History

The Bahamas
- Name: MOL FSRU Challenger
- Owner: MOL LNG Transport (Europe) Ltd.
- Operator: MOL LNG Transport (Europe) Ltd.
- Builder: Daewoo Shipbuilding & Marine Engineering
- Christened: 28 September 2017
- Completed: 10 October 2017
- In service: 2017
- Homeport: Nassau
- Identification: IMO number: 9713105; MMSI number: 311000505; Callsign: C6CL5;

General characteristics
- Type: LNG Carrier
- Tonnage: 169,293 GT; 151,500 DWT;
- Length: 345.50 m (1,133 ft 6 in)
- Beam: 55.00 m (180 ft 5 in)
- Draft: 10.70 m (35 ft 1 in)
- Speed: max. 18.0 knots (33.3 km/h; 20.7 mph)
- Capacity: storage 263×10^^{3} m^{3} (9.3×10^^{6} cu ft); regasification 23×10^^{6} m^{3}/d (800×10^^{6} cu ft/d) at 1 atm;

= MT MOL FSRU Challenger =

MT MOL FSRU Challenger is a Bahamas-flagged liquefied natural gas (LNG) carrier, which is currently laid up in Hong Kong.

==Characteristics==
The vessel was built for the Japanese shipping company Mitsui O.S.K. Lines (MOL) at Okpo shipyard of Daewoo Shipbuilding & Marine Engineering in South Korea. She was named MOL FSRU Challenger at a ceremony held at the shipyard on 28 September 2017. With an LNG storage capacity of 263000 m3, she is the world's largest floating storage and regasification unit (FSRU). The regasification capacity is 800 million standard cubic feet per day. She features LNG re-shipment and gas transfer capabilities. She is able to re-export LNG and supply the neighboring regions around her with LNG.

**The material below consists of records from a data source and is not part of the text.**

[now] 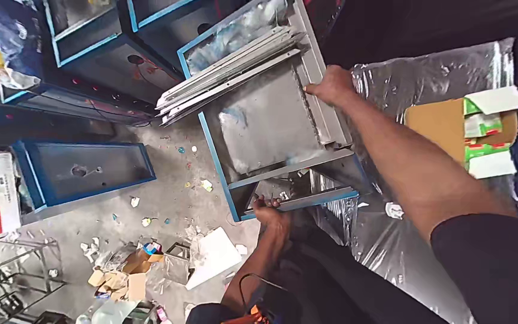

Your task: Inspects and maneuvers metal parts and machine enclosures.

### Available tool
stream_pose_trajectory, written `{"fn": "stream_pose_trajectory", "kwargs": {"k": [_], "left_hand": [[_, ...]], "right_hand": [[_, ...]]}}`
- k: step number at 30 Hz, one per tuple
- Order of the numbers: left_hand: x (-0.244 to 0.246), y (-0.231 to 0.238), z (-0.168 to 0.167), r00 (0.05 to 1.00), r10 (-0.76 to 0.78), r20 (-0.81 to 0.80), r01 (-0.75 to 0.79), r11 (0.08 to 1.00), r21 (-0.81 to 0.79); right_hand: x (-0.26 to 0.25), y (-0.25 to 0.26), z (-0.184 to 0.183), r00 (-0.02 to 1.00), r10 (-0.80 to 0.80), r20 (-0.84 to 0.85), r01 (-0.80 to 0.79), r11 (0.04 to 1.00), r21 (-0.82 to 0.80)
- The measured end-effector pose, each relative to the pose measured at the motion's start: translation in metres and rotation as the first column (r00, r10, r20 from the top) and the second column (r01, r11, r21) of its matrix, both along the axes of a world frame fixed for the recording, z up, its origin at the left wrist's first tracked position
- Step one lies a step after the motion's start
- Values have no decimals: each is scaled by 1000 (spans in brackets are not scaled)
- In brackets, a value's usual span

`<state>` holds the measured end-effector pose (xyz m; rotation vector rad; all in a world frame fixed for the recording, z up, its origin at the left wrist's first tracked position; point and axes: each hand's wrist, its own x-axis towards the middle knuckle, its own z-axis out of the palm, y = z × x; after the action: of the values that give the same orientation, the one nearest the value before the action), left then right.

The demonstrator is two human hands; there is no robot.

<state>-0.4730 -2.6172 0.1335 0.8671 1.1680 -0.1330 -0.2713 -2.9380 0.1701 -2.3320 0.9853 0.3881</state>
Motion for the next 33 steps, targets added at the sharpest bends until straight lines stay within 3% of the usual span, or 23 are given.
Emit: {"fn": "stream_pose_trajectory", "kwargs": {"k": [5, 17, 21, 25, 29, 33], "left_hand": [[-3, 3, -6, 999, 50, 9, -51, 996, 69], [7, 35, -4, 997, -55, -60, 62, 993, 104], [6, 34, -10, 992, -109, -66, 115, 988, 105], [5, 40, 10, 978, -194, -71, 196, 981, 16], [-9, 79, 16, 900, -435, 13, 431, 886, -172], [-34, 160, -1, 907, -411, 98, 422, 875, -238]], "right_hand": [[-18, 4, 0, 997, 16, 71, -19, 999, 42], [-106, 24, 20, 963, -235, 129, 218, 967, 134], [-116, 11, 0, 951, -248, 183, 223, 964, 146], [-112, -7, -21, 964, -179, 194, 162, 982, 102], [-111, -8, -21, 965, -165, 204, 156, 986, 57], [-120, 2, -20, 951, -118, 287, 124, 992, -3]]}}
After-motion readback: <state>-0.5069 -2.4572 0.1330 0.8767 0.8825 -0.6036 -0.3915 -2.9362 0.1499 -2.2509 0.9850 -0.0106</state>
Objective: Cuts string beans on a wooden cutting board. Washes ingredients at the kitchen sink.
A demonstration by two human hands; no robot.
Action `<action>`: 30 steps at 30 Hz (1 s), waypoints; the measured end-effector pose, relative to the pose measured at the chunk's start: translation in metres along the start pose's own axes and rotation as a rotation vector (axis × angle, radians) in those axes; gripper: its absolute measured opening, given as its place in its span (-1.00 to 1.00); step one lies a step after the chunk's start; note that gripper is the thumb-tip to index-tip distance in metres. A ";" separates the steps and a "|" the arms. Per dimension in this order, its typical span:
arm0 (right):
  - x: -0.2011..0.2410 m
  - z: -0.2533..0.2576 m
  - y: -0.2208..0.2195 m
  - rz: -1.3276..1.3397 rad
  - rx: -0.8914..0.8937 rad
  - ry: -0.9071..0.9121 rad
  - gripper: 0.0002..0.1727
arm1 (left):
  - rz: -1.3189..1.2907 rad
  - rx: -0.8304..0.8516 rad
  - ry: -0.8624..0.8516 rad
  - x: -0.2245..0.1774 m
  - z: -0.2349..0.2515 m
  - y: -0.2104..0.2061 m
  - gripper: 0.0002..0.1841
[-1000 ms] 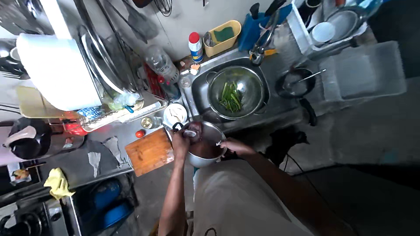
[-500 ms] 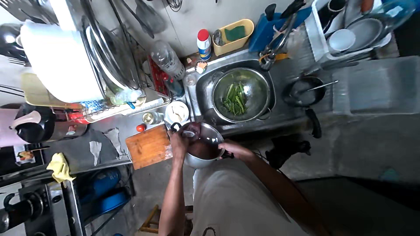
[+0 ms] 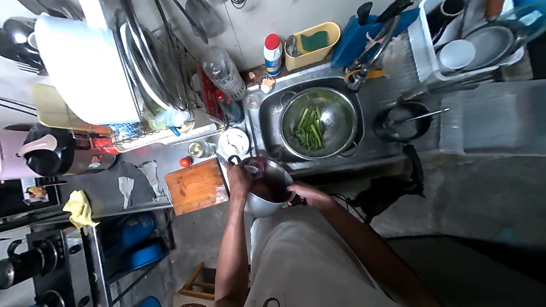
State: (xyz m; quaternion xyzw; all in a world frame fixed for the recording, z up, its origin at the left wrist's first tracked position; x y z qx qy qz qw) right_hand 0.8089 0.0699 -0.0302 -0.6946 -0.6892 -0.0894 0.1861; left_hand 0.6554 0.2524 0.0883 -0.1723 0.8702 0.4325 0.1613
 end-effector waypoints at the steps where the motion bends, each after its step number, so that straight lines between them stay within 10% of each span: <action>1: -0.001 0.000 0.000 0.011 0.007 -0.008 -0.75 | -0.004 -0.001 0.003 -0.002 0.000 -0.001 -0.79; 30: -0.014 0.020 0.027 0.239 0.240 -0.098 -0.69 | 0.110 -0.079 0.068 -0.067 0.004 -0.037 -0.59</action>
Point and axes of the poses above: each hand's wrist, its own z-axis towards the middle knuckle, its own y-axis out of the back of the hand, x = y × z, the point moved 3 cm from there along z, towards the middle knuckle, and after that the axes turned 15 degrees about -z, right-handed, at the moved point
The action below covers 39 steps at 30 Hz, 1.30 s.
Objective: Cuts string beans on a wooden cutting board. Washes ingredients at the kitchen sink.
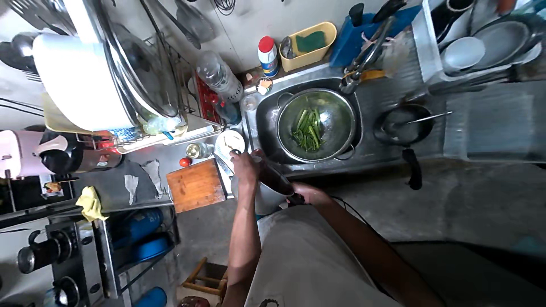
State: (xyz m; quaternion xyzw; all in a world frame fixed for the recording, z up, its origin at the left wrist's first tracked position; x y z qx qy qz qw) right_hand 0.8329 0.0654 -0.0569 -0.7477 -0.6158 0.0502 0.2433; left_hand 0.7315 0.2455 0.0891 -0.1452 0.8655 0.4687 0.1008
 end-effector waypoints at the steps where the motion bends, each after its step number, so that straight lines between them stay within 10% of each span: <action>1: 0.000 0.001 0.001 0.011 0.014 0.003 -0.70 | 0.010 -0.001 0.006 -0.003 -0.001 -0.001 -0.57; 39: 0.009 0.024 0.044 0.086 0.376 0.048 -0.45 | 0.260 -0.102 0.125 -0.113 0.023 -0.037 -0.46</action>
Point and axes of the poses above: each hand's wrist, its own z-axis towards the middle knuckle, its own y-axis out of the back of the hand, x = y × z, the point moved 3 cm from there along z, towards the middle knuckle, and after that the axes turned 15 degrees about -z, right-handed, at the moved point
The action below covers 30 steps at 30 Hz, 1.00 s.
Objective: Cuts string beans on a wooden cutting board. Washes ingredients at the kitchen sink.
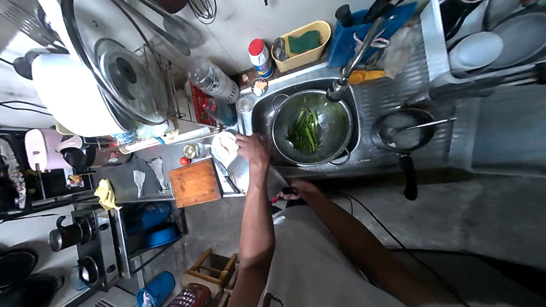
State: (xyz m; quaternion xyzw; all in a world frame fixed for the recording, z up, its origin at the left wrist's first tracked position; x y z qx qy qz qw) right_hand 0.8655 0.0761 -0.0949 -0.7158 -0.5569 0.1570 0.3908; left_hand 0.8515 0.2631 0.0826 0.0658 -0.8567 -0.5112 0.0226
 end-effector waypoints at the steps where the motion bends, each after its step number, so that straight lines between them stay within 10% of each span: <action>1: 0.000 0.001 0.001 -0.016 0.003 0.002 -0.44 | 0.002 -0.001 0.000 0.000 0.000 0.000 -0.46; 15: 0.013 -0.019 0.001 -0.105 -0.223 0.060 -0.60 | -0.175 -0.023 -0.144 0.015 -0.005 0.010 -0.49; 24: 0.015 -0.048 -0.033 -0.318 -0.711 0.139 -0.67 | -0.531 -0.067 -0.459 0.113 -0.033 0.027 -0.70; 30: 0.028 -0.052 -0.093 -0.641 -0.969 0.223 -0.61 | -0.593 -0.068 -0.358 0.208 -0.017 0.030 -0.69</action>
Point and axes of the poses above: each hand's wrist, its own z-axis towards the middle knuckle, its own y-axis out of the back of the hand, x = y × z, the point moved 3 cm from there along z, towards the middle knuckle, and after that the axes turned 15 degrees about -z, right-handed, at the moved point
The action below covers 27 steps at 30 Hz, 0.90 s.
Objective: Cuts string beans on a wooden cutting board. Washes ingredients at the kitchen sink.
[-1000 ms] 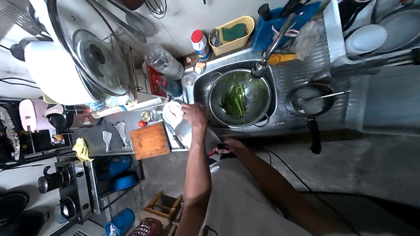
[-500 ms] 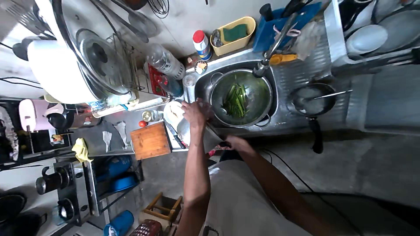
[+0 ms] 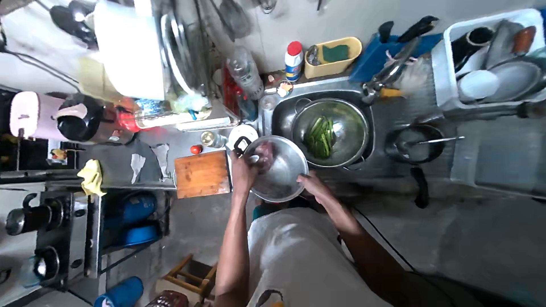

She was delivered to her owner, the Mitsui O.S.K. Lines (MOL) LNG Transport (Europe) Ltd. on 10 October 2017. The vessel is 345.50 m long, has a beam of 55.00 m and a draft of 10.70 m. At , she has a service speed of 18.0 kn. She sails under the flag of The Bahamas with home port Nassau.

==Charter operations==
In 2016, before the delivery of the vessel, the Gas Sayago Company in Uruguay signed a formal agreement to charter the FSRU. However, due to delays, the deal was terminated without realization.

===Turkey===
BOTAŞ, the Turkish state-owned company for crude oil and natural gas pipelines, chartered the vessel under a short-term contract to be used as an offshore storage terminal. She sailed to eastern Mediterranean Sea arriving at Dörtyol, Hatay Province in November the same year. On 7 February 2018, she went in operation at the Botaş Dörtyol LNG Storage Facility. She is the second FSRU after MT GDF Suez Neptune, which serves at Egegaz Aliağa LNG Storage Facility in western Turkey.

===Hong Kong===
The ship owner announced in June 2018 that the vessel will go into service at the Hong Kong Offshore LNG Terminal to supply Hong Kong, the Black Point Power Station located at New Territories and Lamma Power Station at Lamma Island with natural gas after the completion of the facility by the end of 2020.